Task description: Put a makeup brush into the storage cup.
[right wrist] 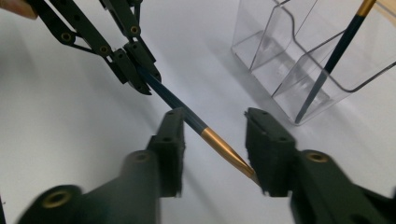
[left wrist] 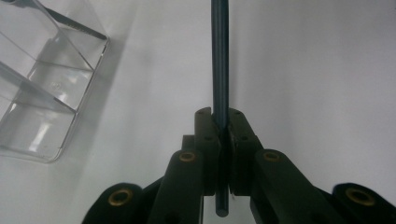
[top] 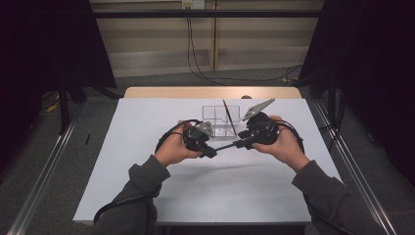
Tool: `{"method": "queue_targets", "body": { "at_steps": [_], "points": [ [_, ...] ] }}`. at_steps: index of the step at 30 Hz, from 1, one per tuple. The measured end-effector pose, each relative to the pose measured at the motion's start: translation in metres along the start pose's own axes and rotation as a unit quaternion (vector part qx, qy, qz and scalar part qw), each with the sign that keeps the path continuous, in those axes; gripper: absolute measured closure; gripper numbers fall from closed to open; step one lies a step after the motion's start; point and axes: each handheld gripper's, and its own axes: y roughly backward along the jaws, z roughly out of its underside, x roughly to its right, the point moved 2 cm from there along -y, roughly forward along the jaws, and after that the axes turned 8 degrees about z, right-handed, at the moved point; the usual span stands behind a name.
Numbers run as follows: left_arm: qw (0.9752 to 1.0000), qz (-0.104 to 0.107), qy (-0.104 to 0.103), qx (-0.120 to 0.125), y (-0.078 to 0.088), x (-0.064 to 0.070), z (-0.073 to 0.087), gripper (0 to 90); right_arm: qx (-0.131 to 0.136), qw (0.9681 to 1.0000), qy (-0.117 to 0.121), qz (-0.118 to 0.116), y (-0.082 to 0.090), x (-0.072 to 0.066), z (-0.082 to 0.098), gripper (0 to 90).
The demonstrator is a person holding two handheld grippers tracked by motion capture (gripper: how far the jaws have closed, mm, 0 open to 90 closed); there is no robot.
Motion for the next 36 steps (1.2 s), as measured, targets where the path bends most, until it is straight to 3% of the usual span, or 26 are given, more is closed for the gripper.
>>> {"method": "queue_targets", "body": {
  "at_steps": [9, 11, 13, 16, 21, 24, 25, 29, 36],
  "points": [
    [0.9993, -0.002, 0.024, 0.028, 0.002, -0.001, 0.005, 85.3, 0.03, 0.9988, -0.036, 0.008, 0.005, 0.005, 0.001, 38.1],
    [0.9997, -0.005, 0.023, 0.012, 0.004, -0.001, 0.006, 85.2, 0.035, 0.9984, -0.043, 0.008, 0.004, 0.006, 0.001, 34.2],
    [0.999, -0.004, 0.027, 0.036, 0.002, -0.001, 0.007, 85.2, 0.032, 0.9981, -0.05, 0.014, 0.005, 0.007, 0.002, 32.8],
    [0.9986, -0.004, 0.034, 0.039, 0.003, 0.0, 0.01, 85.2, 0.034, 0.9971, -0.066, 0.013, 0.005, 0.008, 0.001, 29.4],
    [0.9974, -0.003, 0.043, 0.058, 0.003, -0.002, 0.015, 85.2, 0.041, 0.996, -0.079, 0.011, 0.006, 0.009, 0.0, 27.7],
    [0.9975, -0.008, 0.051, 0.048, 0.007, -0.002, 0.016, 85.2, 0.041, 0.9952, -0.088, 0.01, 0.006, 0.011, 0.001, 26.8],
    [0.9966, -0.007, 0.052, 0.064, 0.006, -0.003, 0.017, 85.2, 0.043, 0.9949, -0.091, 0.007, 0.006, 0.011, 0.001, 26.0],
    [0.9945, -0.01, 0.062, 0.084, 0.007, -0.002, 0.017, 85.2, 0.044, 0.9941, -0.099, 0.004, 0.005, 0.012, 0.003, 23.9],
    [0.9927, -0.013, 0.067, 0.099, 0.007, -0.002, 0.02, 85.2, 0.049, 0.9934, -0.104, 0.002, 0.004, 0.011, 0.005, 23.3]
  ]
}}
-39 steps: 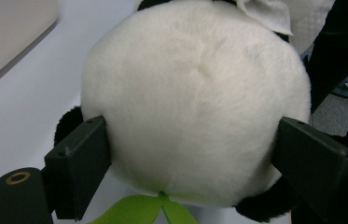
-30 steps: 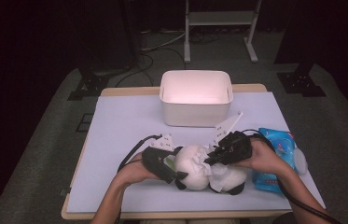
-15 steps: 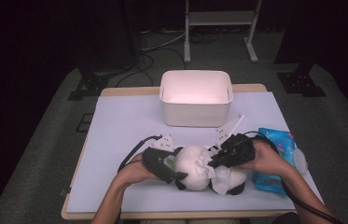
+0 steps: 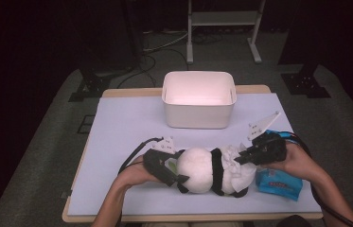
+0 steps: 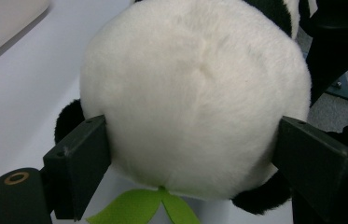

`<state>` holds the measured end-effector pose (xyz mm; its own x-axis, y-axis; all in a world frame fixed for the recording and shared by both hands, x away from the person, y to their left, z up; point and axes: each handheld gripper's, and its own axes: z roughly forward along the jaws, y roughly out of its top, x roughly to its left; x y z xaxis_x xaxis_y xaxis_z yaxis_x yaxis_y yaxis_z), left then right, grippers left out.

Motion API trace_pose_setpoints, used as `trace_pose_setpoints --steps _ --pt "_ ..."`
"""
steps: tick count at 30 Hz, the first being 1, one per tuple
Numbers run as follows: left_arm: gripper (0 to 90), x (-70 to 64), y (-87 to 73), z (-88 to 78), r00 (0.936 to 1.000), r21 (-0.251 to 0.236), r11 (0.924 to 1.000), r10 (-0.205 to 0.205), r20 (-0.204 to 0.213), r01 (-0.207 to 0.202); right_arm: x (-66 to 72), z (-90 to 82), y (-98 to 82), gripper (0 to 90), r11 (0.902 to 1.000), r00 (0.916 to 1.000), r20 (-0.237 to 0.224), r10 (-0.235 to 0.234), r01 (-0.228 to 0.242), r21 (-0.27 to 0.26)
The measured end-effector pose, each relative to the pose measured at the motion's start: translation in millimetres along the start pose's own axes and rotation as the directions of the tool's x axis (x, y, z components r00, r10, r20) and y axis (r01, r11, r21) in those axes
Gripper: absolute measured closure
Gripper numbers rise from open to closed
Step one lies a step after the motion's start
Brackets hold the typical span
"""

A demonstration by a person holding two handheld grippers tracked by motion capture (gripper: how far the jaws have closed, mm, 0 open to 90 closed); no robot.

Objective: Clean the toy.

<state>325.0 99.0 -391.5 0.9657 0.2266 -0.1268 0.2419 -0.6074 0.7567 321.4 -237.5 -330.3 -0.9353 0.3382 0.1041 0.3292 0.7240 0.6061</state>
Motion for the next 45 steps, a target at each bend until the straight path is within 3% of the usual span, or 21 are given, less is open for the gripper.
trace_pose_setpoints --steps 3,7,17,26,30,36,40,45 --pt "11.6 1.1 -0.7 -1.6 1.0 0.002 1.0 -0.008 0.005 0.008 -1.1 -3.4 -8.5 82.2 0.9997 0.9996 0.011 0.025 -0.025 -0.006" --pt "10.2 2.1 -1.7 -1.7 0.9999 0.023 0.9996 -0.013 0.004 0.013 2.9 1.9 -10.9 82.5 0.9998 0.9998 0.009 0.018 -0.018 -0.005" --pt "10.1 1.9 -1.9 -5.7 1.0 0.033 0.9994 -0.008 0.004 0.008 10.2 11.6 -6.8 83.4 0.9999 0.9999 0.008 -0.011 0.011 0.004" --pt "10.1 -1.8 2.8 -5.2 1.0 0.006 1.0 -0.004 -0.009 0.004 13.8 19.5 0.6 83.7 0.9996 0.9995 -0.015 -0.029 0.029 0.003" --pt "11.1 -2.1 2.0 -2.4 0.9999 0.023 0.9997 0.004 -0.016 -0.004 17.5 22.4 5.7 83.7 0.9991 0.9989 -0.019 -0.042 0.042 0.011" --pt "13.7 -4.3 2.3 -0.5 0.9997 0.024 0.9997 0.007 -0.023 -0.006 20.3 14.0 10.0 83.3 0.9977 0.9978 0.003 -0.066 0.066 0.016" --pt "13.7 -6.0 2.8 0.1 0.9995 0.026 0.9996 0.013 -0.027 -0.012 17.7 4.9 14.4 83.4 0.9962 0.9955 0.039 -0.086 0.086 0.015" --pt "13.7 -6.5 2.5 -0.2 0.9995 0.033 0.9992 0.023 -0.023 -0.022 3.2 5.0 14.9 83.3 0.9981 0.9974 0.038 -0.061 0.06 0.012"
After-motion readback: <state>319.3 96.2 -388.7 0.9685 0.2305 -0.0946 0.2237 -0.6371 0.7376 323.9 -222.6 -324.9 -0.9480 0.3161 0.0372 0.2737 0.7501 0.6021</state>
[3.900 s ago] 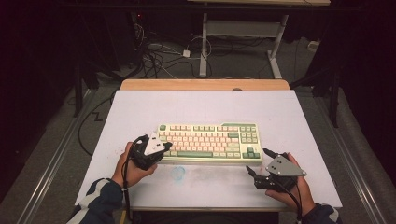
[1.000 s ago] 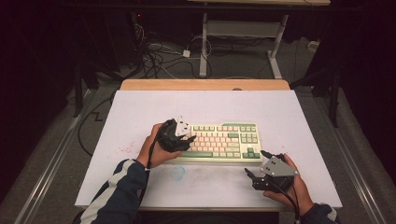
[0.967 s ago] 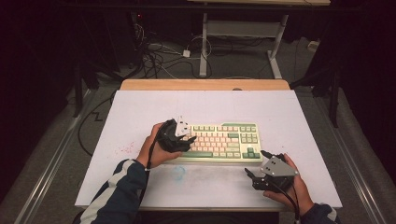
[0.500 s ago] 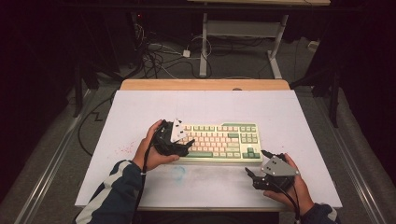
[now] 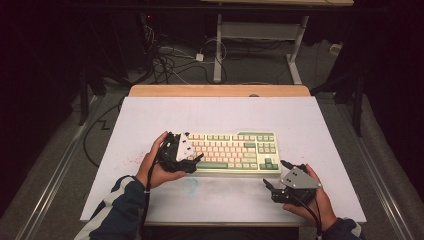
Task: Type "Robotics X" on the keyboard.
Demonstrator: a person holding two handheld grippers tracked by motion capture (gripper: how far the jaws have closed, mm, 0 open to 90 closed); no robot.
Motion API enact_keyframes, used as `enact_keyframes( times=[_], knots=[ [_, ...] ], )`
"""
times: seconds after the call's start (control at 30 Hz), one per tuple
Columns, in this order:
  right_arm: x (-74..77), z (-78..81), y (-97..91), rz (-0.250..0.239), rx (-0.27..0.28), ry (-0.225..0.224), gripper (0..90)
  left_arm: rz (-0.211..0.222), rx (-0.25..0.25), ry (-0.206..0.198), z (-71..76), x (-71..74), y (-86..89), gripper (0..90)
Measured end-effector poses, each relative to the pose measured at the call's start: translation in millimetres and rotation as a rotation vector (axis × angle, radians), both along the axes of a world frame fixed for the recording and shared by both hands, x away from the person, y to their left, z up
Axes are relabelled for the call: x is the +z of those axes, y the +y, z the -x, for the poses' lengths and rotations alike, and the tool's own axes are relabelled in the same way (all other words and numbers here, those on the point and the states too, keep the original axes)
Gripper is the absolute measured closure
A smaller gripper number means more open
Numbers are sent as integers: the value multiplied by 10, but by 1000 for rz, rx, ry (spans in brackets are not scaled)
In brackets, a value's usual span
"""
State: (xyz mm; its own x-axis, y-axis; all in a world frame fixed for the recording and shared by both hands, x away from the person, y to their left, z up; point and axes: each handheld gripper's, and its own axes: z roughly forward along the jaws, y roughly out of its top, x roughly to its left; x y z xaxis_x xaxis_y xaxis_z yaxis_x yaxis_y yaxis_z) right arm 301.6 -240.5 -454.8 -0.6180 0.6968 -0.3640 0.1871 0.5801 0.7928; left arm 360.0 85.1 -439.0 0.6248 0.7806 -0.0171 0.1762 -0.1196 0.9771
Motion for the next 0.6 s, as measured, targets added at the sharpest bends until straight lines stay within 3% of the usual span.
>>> enact_keyframes(
  times=[0.23,0.47,0.6],
  knots=[
    [-2,-2,2,-1,-1,1,213,4,10,-13,79,-45,102,191],
    [-11,-8,4,0,-4,5,217,-32,29,-20,132,-132,230,191],
    [-21,0,13,6,4,10,278,-36,44,-17,167,-166,310,191]
  ],
)
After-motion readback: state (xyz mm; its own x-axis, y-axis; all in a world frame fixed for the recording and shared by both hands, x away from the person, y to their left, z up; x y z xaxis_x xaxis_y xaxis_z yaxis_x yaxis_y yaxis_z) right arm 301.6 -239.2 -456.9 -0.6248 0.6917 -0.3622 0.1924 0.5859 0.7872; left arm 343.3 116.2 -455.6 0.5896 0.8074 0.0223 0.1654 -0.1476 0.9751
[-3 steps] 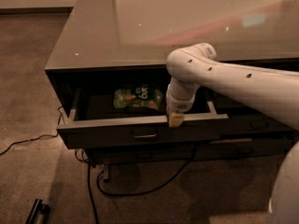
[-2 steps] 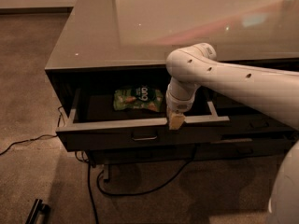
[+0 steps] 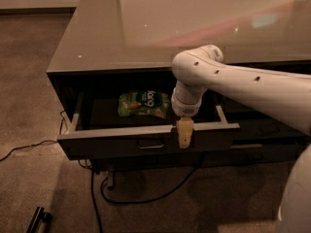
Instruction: Open top drawer
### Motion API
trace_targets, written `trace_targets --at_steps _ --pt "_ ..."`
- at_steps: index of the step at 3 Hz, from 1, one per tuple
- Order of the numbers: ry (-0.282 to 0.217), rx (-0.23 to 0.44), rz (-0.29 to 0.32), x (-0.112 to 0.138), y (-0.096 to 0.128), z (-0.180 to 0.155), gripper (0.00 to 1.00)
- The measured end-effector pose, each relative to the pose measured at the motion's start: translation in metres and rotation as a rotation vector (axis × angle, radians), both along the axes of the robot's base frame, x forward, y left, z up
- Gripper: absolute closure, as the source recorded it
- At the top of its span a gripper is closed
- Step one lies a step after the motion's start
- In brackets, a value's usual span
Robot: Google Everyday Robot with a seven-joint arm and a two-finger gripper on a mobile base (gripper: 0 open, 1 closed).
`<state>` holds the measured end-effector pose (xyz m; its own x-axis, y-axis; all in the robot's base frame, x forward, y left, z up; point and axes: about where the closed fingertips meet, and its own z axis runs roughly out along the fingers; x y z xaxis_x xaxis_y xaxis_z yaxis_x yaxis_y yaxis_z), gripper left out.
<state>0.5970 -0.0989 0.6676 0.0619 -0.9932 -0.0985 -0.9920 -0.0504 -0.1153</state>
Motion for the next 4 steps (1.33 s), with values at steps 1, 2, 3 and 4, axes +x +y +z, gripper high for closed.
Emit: trace_targets --at_steps 1,2,3,4 --pt "-0.012 -0.005 0.019 -0.001 0.004 -0.001 0.0" --pt "-0.027 -0.009 0.031 -0.008 0.003 0.0 0.0" --pt "-0.055 -0.007 0.028 -0.009 -0.003 0.007 0.0" --pt "-0.073 -0.005 0.026 -0.007 -0.005 0.013 0.0"
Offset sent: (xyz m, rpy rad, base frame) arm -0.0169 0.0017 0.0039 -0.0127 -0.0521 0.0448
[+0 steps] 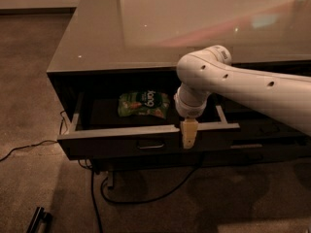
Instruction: Open top drawer
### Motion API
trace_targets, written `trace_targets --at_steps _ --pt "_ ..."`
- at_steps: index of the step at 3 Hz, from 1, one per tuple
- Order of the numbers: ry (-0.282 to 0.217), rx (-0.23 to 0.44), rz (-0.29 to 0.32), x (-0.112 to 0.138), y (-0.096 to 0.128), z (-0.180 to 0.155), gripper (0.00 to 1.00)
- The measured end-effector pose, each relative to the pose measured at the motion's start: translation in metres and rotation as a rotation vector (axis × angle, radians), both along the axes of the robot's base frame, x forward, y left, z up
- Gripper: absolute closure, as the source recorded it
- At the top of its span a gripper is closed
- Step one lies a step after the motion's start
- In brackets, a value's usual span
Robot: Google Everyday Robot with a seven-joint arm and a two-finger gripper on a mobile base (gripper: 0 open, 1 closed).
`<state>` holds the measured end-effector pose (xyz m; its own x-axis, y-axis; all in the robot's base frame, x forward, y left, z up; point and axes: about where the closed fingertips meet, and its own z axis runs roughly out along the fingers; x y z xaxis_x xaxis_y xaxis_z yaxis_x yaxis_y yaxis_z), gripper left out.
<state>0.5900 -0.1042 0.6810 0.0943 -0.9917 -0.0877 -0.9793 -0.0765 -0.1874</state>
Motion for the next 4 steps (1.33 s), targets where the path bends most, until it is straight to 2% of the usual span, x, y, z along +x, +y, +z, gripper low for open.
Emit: trace_targets --at_steps 1,2,4 --pt "-0.042 -0.006 -0.013 0.003 -0.004 0.014 0.18" --pt "-0.073 -0.014 -0.026 0.007 -0.007 0.024 0.41" --pt "-0.092 -0.022 -0.039 0.01 -0.01 0.029 0.87"
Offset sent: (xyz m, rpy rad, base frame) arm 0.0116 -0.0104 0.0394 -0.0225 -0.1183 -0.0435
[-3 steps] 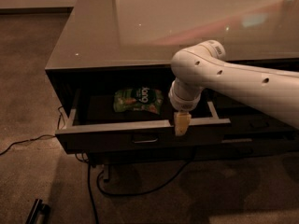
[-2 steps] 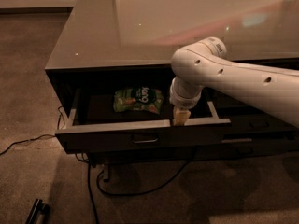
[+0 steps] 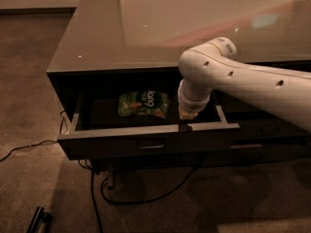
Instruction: Open top drawer
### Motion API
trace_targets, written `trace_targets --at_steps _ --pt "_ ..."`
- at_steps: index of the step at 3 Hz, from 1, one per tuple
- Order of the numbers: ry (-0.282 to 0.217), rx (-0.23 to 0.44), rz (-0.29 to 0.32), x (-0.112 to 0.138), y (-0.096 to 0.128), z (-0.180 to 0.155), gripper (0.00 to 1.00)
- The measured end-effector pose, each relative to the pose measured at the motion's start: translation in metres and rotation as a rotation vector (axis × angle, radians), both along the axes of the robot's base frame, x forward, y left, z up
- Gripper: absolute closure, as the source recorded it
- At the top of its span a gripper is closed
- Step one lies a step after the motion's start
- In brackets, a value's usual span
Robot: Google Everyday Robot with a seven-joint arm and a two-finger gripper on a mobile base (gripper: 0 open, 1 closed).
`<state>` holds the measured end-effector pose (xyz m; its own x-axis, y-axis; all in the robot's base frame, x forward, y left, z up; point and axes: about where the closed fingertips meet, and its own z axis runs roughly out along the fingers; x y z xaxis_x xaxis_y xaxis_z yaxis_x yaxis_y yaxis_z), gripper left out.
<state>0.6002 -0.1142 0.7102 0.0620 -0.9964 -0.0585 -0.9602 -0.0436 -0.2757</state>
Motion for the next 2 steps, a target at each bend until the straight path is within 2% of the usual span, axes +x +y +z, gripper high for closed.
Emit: trace_targets --at_steps 1,2 --pt "-0.008 0.04 -0.013 0.008 -0.01 -0.007 1.0" --pt "-0.027 0.104 -0.038 0.015 -0.022 -0.017 1.0"
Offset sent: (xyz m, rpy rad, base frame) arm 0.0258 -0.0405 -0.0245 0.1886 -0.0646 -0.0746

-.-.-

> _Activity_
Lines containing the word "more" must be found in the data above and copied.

> _Response_
Motion for the next 36 steps (1.2 s), as measured, targets where the path bends most, until it is straight to 3% of the usual span, or 26 are given, more is closed for the gripper.
A smaller gripper number means more open

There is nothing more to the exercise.